In the records that follow, skip the pictures and print everything else exactly.
################
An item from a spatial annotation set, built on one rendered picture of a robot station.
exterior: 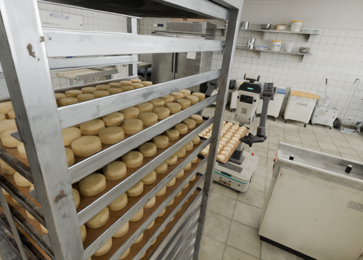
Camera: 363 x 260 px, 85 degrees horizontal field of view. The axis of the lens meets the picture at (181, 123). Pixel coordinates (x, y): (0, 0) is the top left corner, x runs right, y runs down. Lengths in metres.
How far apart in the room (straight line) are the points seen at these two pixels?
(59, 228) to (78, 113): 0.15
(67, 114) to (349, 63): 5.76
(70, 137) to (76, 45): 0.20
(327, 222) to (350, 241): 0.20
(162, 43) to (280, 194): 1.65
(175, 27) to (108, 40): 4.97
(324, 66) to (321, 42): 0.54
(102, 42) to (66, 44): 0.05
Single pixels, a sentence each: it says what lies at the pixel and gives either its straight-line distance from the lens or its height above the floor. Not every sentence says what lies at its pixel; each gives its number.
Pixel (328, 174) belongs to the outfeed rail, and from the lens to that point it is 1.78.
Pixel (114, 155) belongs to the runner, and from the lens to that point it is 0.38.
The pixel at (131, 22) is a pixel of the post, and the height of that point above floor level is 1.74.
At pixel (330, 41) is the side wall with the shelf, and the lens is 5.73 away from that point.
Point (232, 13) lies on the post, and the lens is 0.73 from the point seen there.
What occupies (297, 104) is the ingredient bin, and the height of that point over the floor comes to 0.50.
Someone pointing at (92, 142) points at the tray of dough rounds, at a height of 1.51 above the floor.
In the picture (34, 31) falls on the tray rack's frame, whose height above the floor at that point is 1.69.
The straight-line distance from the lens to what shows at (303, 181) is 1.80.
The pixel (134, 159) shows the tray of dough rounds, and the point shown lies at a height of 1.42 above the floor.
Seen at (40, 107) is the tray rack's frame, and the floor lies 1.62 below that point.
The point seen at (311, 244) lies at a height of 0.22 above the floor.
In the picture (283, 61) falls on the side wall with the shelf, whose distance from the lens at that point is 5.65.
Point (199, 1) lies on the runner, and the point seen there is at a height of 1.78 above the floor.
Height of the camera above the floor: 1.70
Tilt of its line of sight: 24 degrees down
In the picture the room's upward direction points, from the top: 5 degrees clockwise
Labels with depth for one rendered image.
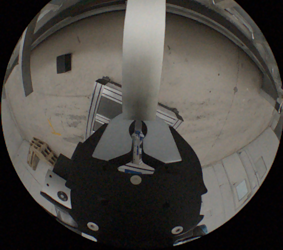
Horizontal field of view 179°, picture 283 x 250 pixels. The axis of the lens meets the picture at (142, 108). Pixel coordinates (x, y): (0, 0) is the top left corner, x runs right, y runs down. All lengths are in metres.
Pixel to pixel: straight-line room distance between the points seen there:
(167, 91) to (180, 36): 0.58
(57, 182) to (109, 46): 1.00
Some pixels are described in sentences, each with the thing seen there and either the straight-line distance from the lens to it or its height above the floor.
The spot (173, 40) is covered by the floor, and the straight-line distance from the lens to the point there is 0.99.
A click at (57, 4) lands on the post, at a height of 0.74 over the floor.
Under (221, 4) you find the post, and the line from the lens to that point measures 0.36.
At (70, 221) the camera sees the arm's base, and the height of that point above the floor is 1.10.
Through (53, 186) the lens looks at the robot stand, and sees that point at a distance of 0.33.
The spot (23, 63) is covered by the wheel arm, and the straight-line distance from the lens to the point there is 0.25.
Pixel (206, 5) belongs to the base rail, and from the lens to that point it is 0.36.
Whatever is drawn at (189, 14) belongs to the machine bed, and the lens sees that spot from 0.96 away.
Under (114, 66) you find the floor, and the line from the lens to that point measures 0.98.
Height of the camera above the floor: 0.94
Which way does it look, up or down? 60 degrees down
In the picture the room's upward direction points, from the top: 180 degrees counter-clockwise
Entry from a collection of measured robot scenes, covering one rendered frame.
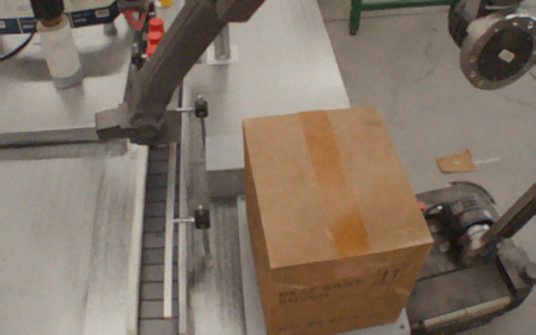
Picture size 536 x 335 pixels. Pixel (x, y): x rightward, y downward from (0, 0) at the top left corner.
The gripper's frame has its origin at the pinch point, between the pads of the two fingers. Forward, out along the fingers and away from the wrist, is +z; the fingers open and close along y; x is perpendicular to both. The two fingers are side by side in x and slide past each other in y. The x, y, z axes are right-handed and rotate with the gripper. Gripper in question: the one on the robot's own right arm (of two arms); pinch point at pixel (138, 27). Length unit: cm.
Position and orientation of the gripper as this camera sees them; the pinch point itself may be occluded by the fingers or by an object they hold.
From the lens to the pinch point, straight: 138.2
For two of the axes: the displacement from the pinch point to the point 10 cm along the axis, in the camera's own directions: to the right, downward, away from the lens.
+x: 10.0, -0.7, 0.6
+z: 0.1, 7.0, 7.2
################
* **TASK RESPONSE**:
An item from a spatial annotation set, built on one rendered picture of a robot station.
exterior: 
Camera: 363 x 260 px, 85 degrees horizontal field of view. The axis of the lens meets the picture at (181, 123). Pixel coordinates (x, y): (0, 0) is the top left corner, x runs right, y runs down. Lengths in metres.
How far apart in the room (straight line) are the points seen at these two pixels?
(59, 228) to (78, 113): 0.15
(67, 114) to (349, 63): 5.76
(70, 137) to (76, 45): 0.20
(327, 222) to (350, 241): 0.20
(162, 43) to (280, 194): 1.65
(175, 27) to (108, 40): 4.97
(324, 66) to (321, 42): 0.54
(102, 42) to (66, 44): 0.05
Single pixels, a sentence each: it says what lies at the pixel and gives either its straight-line distance from the lens or its height above the floor. Not every sentence says what lies at its pixel; each gives its number.
Pixel (328, 174) belongs to the outfeed rail, and from the lens to that point it is 1.78.
Pixel (114, 155) belongs to the runner, and from the lens to that point it is 0.38.
The pixel at (131, 22) is a pixel of the post, and the height of that point above floor level is 1.74.
At pixel (330, 41) is the side wall with the shelf, and the lens is 5.73 away from that point.
Point (232, 13) lies on the post, and the lens is 0.73 from the point seen there.
What occupies (297, 104) is the ingredient bin, and the height of that point over the floor comes to 0.50.
Someone pointing at (92, 142) points at the tray of dough rounds, at a height of 1.51 above the floor.
In the picture (34, 31) falls on the tray rack's frame, whose height above the floor at that point is 1.69.
The straight-line distance from the lens to what shows at (303, 181) is 1.80.
The pixel (134, 159) shows the tray of dough rounds, and the point shown lies at a height of 1.42 above the floor.
Seen at (40, 107) is the tray rack's frame, and the floor lies 1.62 below that point.
The point seen at (311, 244) lies at a height of 0.22 above the floor.
In the picture (283, 61) falls on the side wall with the shelf, whose distance from the lens at that point is 5.65.
Point (199, 1) lies on the runner, and the point seen there is at a height of 1.78 above the floor.
Height of the camera above the floor: 1.70
Tilt of its line of sight: 24 degrees down
In the picture the room's upward direction points, from the top: 5 degrees clockwise
Labels with depth for one rendered image.
Horizontal field of view 179°, picture 283 x 250 pixels. The axis of the lens meets the picture at (142, 108). Pixel coordinates (x, y): (0, 0) is the top left corner, x runs right, y runs down. All lengths are in metres.
Pixel to pixel: straight-line room distance between the points seen there:
(167, 91) to (180, 36): 0.58
(57, 182) to (109, 46): 1.00
Some pixels are described in sentences, each with the thing seen there and either the straight-line distance from the lens to it or its height above the floor.
The spot (173, 40) is covered by the floor, and the straight-line distance from the lens to the point there is 0.99.
A click at (57, 4) lands on the post, at a height of 0.74 over the floor.
Under (221, 4) you find the post, and the line from the lens to that point measures 0.36.
At (70, 221) the camera sees the arm's base, and the height of that point above the floor is 1.10.
Through (53, 186) the lens looks at the robot stand, and sees that point at a distance of 0.33.
The spot (23, 63) is covered by the wheel arm, and the straight-line distance from the lens to the point there is 0.25.
Pixel (206, 5) belongs to the base rail, and from the lens to that point it is 0.36.
Whatever is drawn at (189, 14) belongs to the machine bed, and the lens sees that spot from 0.96 away.
Under (114, 66) you find the floor, and the line from the lens to that point measures 0.98.
Height of the camera above the floor: 0.94
Which way does it look, up or down? 60 degrees down
In the picture the room's upward direction points, from the top: 180 degrees counter-clockwise
Entry from a collection of measured robot scenes, covering one rendered frame.
Picture size 536 x 335 pixels. Pixel (x, y): x rightward, y downward from (0, 0) at the top left corner.
The gripper's frame has its origin at the pinch point, between the pads of the two fingers. Forward, out along the fingers and away from the wrist, is +z; the fingers open and close along y; x is perpendicular to both. The two fingers are side by side in x and slide past each other in y. The x, y, z axes are right-handed and rotate with the gripper. Gripper in question: the one on the robot's own right arm (of two arms); pinch point at pixel (138, 27). Length unit: cm.
Position and orientation of the gripper as this camera sees them; the pinch point itself may be occluded by the fingers or by an object they hold.
From the lens to the pinch point, straight: 138.2
For two of the axes: the displacement from the pinch point to the point 10 cm along the axis, in the camera's own directions: to the right, downward, away from the lens.
+x: 10.0, -0.7, 0.6
+z: 0.1, 7.0, 7.2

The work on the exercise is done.